WHAT TO WORK ON »
Check each line of the data for "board", and copy the ones that have it.

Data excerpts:
|---|

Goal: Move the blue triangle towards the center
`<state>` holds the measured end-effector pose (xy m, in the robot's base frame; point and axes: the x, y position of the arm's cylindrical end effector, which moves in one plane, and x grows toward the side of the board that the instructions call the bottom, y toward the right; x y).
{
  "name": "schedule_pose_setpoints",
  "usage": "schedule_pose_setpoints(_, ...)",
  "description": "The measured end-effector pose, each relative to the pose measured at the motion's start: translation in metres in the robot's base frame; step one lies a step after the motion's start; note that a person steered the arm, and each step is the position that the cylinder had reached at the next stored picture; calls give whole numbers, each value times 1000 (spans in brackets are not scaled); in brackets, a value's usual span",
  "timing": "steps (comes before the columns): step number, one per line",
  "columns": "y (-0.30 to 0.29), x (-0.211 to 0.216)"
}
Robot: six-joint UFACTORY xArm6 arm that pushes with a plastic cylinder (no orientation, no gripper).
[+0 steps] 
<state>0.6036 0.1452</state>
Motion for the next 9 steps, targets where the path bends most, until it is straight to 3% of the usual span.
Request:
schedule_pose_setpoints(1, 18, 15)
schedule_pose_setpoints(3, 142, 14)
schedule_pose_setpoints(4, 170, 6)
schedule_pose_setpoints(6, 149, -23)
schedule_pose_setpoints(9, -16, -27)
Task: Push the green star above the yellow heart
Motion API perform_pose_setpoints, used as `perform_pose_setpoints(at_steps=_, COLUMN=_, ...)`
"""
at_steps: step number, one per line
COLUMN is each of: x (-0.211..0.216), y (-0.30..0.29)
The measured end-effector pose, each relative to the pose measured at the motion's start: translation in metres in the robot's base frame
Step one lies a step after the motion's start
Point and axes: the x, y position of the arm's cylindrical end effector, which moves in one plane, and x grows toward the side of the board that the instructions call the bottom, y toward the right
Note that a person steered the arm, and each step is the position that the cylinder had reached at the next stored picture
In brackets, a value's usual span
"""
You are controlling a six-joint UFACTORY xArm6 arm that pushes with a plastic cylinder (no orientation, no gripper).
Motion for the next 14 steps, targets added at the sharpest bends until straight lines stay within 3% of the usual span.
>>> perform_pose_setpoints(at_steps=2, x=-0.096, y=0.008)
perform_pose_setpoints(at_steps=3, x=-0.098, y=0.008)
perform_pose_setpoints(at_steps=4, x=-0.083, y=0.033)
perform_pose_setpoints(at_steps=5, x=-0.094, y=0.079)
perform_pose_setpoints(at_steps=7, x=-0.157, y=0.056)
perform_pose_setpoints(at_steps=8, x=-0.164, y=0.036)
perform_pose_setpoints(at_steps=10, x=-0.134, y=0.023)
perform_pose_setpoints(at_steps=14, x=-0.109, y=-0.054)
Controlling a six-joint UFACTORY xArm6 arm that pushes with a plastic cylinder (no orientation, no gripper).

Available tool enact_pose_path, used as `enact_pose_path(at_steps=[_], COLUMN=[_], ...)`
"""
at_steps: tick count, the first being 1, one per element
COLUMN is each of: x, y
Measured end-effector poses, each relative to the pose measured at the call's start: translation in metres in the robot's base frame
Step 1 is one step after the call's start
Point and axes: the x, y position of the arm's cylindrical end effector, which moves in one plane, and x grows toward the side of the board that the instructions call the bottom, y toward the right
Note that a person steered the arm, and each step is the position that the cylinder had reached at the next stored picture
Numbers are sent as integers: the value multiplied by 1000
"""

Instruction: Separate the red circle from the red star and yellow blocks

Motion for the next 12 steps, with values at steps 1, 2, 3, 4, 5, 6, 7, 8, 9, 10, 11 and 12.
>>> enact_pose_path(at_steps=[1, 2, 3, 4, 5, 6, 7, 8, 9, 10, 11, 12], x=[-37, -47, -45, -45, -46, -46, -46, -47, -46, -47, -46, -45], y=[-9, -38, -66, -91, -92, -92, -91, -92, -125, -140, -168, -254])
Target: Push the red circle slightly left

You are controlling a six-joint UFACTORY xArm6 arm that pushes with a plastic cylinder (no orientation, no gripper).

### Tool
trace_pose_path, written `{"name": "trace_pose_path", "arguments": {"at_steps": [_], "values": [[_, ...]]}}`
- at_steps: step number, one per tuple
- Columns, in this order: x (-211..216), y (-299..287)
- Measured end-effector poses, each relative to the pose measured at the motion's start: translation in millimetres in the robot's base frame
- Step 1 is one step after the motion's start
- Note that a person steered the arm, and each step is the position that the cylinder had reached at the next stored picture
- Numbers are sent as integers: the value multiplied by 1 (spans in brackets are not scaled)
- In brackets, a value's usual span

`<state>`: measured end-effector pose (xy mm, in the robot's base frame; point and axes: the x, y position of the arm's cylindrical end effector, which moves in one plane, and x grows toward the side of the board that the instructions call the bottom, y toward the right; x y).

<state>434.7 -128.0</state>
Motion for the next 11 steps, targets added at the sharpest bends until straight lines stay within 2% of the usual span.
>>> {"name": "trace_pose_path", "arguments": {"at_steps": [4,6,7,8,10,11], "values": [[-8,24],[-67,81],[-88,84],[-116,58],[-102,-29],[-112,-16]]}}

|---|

EXERCISE RESULT »
`<state>` holds the measured end-effector pose (xy m, in the robot's base frame; point and axes: the x, y position of the arm's cylindrical end effector, which moves in one plane, and x grows toward the side of the board that the instructions call the bottom, y toward the right; x y).
Point and axes: the x, y position of the arm's cylindrical end effector, which moves in one plane, and x grows toward the side of the board that the instructions call the bottom, y toward the right
Point and axes: the x, y position of the arm's cylindrical end effector, which moves in one plane, and x grows toward the side of the board that the instructions call the bottom, y toward the right
`<state>`: measured end-effector pose (xy mm, in the robot's base frame; point and axes: the x, y position of the arm's cylindrical end effector, which moves in one plane, and x grows toward the side of the board that the instructions call the bottom, y toward the right; x y).

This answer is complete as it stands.